MATRIX FACTORISATION

It has many sub categories of techniques.
CREEPY! Manages to find broader feature of users/items on their own (eg. Action or Romantic). Math doesn’t know what to call newly found features which are simply described by matrices.

MAIN IDEA:

Describe users and items as combinations of different amounts of each other.

For example, we may say Bob likes action movies as well as comedy movies. The same can told as

Bob = 50% Action +20% Comedy

Matching movies for recommendations with these attributes is a good idea for predictions

PRINCIPAL COMPONENT ANALYSIS(PCA) ON MOVIE RATINGS

PCA is a statistical procedure which reduces the dimension of our user-item matrix without losing any important information!

It is used as,

Dimentionality reduction tool(Can’t say what newly-reduced-dimensions mean)
Feature extraction tool

Note: Often, the dimensions they find correspond to features humans have learnt to associate with items (eg. How ‘action-ey’ a movie is)

Whatever it is about movies that causes individuals to rate them differently, PCA extracts and finds those ‘Latent Features’

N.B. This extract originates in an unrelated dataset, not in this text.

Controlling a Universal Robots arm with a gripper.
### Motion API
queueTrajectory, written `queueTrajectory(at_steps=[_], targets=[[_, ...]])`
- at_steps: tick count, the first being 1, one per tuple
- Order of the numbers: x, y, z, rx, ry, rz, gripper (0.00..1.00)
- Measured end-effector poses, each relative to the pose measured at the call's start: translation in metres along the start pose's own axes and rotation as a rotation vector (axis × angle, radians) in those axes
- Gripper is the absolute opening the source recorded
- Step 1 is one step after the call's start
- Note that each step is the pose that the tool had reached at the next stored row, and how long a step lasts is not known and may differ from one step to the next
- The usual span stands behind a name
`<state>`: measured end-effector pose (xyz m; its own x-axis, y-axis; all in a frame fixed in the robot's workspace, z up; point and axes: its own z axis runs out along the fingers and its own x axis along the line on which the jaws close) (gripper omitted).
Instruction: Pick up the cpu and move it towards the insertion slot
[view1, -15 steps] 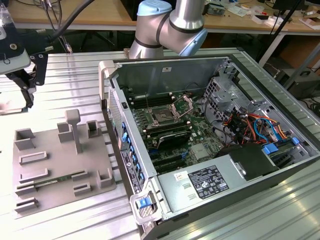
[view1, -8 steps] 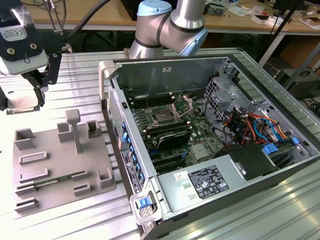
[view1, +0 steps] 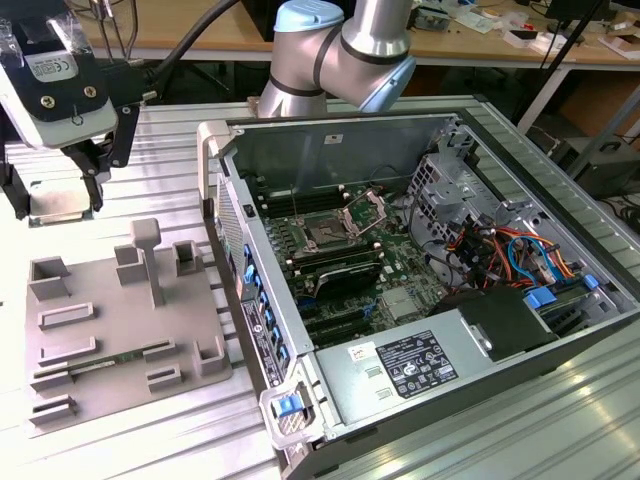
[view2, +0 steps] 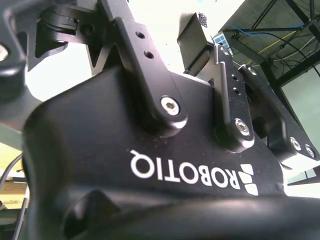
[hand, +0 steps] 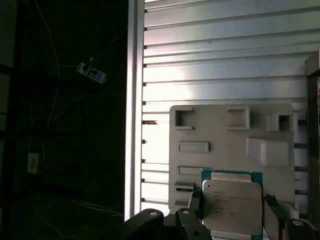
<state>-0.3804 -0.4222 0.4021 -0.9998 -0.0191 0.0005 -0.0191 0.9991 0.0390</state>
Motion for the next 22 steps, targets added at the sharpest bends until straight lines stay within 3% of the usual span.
queueTrajectory(at_steps=[22], targets=[[-0.0127, -0.0002, 0.0, -0.0001, -0.0001, 0.0, 0.55]])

If R (Orignal Matrix) has some missing values, we can reconstruct R by filling blank values!!

SIGMA MATRIX

It is a simple diagonal matrix only used to scale the values we get into proper scale -

We can multiply this sigma matrix with M or U and still R will just be product of two matrices
Reconstruct R to get ratings of all users for all items!
We can even predict ratings using dot products of using recunstruction formula described above

SINGULAR VALUE DECOMPOSITION (SVD)

A way of computing M, Sigma, U-Transpose all at once efficiently and get all three factors in one shot!

Very accurate results
Used widely during Netflix prize competition

But wait! Just before applying PCA to original matrix R, how to deal with missing values?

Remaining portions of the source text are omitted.